Let's look at that. "What if it's no good?" Imagine yourself sitting at your keyboard or desk with your paper and writing the absolute worst drek the world has ever seen. So what? No one has to see it. No one besides you has to ever lay eyes upon it.
Crap drawing of a trashcan for your crap writing |
Or words to that effect. The point is, as Lawrence Block points out in "Telling Lies for Fun & Profit", to "do it anyway". He makes reference to the plight of long-distance runners who hit a bad patch, where 'everything hurts and the whole process seems unendurable and the runner wants nothing so much as to drop out of the race." Books, he says, have bad patches too. "The important thing is to get through them, to get the words down however ill-chosen they may seem."
And you may find, once you've gotten started, that it's not so bad after all.

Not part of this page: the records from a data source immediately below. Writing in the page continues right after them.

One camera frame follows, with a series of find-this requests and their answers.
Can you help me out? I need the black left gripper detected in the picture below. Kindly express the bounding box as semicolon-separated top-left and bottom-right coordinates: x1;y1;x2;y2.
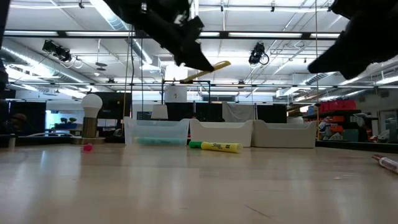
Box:
136;12;215;72

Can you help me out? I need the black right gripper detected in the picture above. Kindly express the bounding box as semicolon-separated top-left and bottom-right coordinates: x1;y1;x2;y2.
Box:
308;15;398;79

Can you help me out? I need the yellow slim highlighter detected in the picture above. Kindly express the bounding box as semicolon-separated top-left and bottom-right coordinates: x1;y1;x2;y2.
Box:
180;60;232;84

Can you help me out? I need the teal thick highlighter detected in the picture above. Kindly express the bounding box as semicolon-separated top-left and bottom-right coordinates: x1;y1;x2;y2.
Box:
134;136;188;146

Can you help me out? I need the yellow thick highlighter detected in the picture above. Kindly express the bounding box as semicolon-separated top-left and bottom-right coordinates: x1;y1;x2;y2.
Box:
200;141;244;154

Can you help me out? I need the brown cap whiteboard marker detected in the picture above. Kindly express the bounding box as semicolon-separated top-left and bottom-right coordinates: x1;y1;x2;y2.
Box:
371;154;398;174

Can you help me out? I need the white numbered box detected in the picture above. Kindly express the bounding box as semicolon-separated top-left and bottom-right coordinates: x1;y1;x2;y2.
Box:
164;85;188;103

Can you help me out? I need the storage shelf rack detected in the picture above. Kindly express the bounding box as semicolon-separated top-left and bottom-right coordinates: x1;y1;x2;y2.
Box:
303;99;379;142

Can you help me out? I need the black partition panel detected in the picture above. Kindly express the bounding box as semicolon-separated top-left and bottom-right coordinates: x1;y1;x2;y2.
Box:
165;102;223;123
93;91;132;119
256;104;287;123
9;101;47;134

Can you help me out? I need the white lampshade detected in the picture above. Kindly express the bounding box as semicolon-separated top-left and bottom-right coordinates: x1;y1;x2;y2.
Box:
150;104;169;120

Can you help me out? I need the white sheet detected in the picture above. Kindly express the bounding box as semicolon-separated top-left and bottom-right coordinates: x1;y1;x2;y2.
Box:
221;102;256;123

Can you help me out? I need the white plastic bin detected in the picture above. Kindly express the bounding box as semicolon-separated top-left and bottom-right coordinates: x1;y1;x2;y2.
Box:
188;118;254;148

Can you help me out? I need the clear plastic bin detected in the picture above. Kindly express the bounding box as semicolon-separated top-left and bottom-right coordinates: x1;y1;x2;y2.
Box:
123;116;190;146

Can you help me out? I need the grey plastic bin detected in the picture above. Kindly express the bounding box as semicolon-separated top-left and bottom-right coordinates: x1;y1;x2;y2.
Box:
251;119;318;149

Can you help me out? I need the white bulb brass lamp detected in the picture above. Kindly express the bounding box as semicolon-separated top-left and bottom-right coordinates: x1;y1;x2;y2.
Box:
70;93;106;146

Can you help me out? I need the blue planter box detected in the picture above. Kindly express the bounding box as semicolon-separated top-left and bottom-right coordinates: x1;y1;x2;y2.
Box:
54;117;78;130

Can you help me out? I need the black overhead beam with lights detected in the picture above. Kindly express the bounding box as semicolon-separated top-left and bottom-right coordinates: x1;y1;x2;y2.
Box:
2;29;345;40

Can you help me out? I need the person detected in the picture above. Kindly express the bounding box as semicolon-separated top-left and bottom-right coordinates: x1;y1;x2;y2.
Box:
7;113;30;134

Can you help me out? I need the silver air duct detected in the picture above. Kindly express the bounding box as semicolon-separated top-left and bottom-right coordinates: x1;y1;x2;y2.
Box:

That the words start to flow and, after perhaps a shaky start, they sort themselves out and things go along quite swimmingly. If they don't, well, there's always the shredder. But even if you decide to euthanise your work after you've written it, keep in mind: you've written. And there's no shame in that.
definitely getting started is the hardest part. Just getting over the surge of procrastination and starting to write SOMETHING will usually help me get started, and then I can write continuously until something distracts the monky brain and then it's back to square one.
ReplyDeleteWhen I wrote in my Morning Pages (which I should start doing again), I would just write out something like 'I have no idea what to write. No, really, my mind is a complete blank.' And I didn't have to write out stuff like that for long before the brain would go, 'Oh! And this happened that I need to mention...' Morning Pages aren't 'writing' so much as they are a place to drop your early morning thought garbage, but the theory applies to story writing as well, I feel.